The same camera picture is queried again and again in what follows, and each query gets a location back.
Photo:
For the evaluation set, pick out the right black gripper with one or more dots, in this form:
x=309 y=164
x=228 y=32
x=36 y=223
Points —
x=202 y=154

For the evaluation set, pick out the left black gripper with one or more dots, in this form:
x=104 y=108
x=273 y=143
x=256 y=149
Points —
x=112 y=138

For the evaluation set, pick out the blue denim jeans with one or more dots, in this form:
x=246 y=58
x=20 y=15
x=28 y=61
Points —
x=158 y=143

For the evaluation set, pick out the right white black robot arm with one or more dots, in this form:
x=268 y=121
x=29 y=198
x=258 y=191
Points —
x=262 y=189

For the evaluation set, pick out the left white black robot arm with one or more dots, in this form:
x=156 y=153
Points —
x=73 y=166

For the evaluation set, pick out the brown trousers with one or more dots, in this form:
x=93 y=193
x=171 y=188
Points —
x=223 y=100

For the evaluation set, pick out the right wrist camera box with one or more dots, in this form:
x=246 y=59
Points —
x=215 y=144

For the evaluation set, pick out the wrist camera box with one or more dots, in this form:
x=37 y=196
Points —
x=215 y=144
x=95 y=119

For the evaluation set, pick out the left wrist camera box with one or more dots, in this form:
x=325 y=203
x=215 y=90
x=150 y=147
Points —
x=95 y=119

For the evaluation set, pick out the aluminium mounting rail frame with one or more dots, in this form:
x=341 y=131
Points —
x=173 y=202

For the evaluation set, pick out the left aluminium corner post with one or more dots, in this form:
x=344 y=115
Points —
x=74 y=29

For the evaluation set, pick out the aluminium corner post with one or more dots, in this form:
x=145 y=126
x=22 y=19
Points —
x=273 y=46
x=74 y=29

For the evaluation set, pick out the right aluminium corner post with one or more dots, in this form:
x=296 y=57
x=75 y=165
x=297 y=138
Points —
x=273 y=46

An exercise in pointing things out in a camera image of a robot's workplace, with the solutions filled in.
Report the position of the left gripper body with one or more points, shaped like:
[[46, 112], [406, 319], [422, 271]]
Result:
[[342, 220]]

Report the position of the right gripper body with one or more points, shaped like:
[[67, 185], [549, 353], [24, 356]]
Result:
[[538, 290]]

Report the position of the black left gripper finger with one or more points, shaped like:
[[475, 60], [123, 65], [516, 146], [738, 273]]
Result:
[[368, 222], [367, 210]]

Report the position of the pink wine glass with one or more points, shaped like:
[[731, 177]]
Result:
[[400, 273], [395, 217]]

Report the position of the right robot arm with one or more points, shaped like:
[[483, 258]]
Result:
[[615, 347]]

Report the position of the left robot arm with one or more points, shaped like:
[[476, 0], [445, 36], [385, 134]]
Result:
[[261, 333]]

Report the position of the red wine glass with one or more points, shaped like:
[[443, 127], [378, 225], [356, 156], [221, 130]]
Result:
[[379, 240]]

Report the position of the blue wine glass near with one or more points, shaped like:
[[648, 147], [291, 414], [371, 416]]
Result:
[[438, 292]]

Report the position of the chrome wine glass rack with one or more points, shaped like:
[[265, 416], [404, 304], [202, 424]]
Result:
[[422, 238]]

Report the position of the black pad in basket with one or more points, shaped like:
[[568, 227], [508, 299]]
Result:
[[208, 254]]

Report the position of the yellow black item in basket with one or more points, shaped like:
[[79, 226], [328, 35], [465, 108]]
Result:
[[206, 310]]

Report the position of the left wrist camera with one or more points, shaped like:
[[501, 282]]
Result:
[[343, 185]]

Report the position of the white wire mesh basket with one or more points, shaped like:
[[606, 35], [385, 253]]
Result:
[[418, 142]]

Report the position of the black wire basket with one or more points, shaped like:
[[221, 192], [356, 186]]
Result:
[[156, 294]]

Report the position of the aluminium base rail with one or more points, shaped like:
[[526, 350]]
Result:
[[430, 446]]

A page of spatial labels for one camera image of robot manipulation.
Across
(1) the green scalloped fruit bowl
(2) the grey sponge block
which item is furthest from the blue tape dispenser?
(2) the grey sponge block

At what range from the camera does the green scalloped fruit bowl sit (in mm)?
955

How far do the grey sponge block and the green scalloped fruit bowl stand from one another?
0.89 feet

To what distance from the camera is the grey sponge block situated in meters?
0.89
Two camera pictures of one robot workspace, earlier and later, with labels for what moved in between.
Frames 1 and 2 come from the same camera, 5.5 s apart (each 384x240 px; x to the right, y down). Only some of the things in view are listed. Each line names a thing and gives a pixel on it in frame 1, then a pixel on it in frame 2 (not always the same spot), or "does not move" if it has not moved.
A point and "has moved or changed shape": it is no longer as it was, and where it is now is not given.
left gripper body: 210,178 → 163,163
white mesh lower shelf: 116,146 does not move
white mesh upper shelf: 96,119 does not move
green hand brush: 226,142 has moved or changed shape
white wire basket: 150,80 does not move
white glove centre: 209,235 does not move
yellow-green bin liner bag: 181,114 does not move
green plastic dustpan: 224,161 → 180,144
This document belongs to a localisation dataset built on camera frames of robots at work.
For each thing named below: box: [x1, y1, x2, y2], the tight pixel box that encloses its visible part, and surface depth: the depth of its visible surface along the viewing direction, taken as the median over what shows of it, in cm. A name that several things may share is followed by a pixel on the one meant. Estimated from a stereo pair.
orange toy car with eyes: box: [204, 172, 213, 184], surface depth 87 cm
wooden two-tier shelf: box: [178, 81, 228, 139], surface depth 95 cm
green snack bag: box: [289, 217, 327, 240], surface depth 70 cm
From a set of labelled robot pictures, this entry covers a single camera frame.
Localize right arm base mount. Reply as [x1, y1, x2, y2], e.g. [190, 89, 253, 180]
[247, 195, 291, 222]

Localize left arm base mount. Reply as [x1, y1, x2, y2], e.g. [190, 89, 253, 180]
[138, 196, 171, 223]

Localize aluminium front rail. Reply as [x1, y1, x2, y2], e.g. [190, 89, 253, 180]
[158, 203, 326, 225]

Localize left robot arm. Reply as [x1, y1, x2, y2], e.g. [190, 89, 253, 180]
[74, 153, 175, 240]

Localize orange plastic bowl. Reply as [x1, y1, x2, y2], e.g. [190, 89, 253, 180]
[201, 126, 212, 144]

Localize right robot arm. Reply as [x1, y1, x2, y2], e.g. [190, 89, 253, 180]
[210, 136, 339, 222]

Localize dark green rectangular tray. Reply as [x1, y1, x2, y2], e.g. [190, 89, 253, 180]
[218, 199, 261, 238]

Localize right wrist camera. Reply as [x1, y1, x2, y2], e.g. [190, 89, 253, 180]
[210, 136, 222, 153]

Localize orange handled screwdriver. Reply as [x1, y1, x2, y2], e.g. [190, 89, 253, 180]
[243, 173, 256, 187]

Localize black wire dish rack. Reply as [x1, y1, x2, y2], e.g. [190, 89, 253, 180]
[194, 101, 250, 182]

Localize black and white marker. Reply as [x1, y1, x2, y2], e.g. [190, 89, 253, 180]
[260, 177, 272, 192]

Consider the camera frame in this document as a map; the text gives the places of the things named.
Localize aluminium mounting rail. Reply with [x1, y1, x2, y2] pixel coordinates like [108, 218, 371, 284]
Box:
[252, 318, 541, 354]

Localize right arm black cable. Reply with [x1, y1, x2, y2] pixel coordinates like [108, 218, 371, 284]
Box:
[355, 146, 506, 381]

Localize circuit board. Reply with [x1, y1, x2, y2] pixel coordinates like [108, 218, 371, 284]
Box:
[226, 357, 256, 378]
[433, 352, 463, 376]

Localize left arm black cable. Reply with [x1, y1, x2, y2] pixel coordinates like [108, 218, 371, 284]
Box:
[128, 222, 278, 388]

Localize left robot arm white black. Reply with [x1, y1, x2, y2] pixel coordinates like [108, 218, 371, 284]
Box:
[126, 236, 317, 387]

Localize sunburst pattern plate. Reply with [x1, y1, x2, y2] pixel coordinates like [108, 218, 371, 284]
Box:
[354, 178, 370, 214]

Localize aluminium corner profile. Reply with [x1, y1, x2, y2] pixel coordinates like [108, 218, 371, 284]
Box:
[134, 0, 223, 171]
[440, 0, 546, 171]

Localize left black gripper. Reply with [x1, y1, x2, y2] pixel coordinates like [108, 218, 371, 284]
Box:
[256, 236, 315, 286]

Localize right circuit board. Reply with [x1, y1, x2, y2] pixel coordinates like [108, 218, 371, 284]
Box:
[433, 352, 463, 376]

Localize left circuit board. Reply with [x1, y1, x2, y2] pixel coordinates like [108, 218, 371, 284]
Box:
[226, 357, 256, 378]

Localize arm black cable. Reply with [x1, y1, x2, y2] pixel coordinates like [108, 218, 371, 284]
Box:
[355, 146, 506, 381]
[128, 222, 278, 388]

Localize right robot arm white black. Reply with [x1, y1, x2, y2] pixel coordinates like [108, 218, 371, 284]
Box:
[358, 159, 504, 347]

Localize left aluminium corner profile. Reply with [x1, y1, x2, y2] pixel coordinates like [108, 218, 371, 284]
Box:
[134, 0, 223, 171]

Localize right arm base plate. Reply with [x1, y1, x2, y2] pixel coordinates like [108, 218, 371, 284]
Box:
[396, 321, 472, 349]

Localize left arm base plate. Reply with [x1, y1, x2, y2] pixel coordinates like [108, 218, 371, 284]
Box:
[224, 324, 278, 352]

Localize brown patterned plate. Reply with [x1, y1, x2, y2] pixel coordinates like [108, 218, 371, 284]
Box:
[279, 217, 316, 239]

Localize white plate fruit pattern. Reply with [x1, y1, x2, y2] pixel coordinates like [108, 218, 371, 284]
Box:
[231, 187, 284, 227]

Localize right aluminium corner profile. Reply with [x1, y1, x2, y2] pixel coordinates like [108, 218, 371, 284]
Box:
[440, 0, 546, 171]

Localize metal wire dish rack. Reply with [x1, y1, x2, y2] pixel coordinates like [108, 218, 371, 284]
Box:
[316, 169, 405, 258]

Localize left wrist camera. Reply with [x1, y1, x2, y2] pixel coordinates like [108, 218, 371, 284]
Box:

---

**Directions:** Output nothing but the number of lines in the data containing the string "profile".

**Written solution:** 3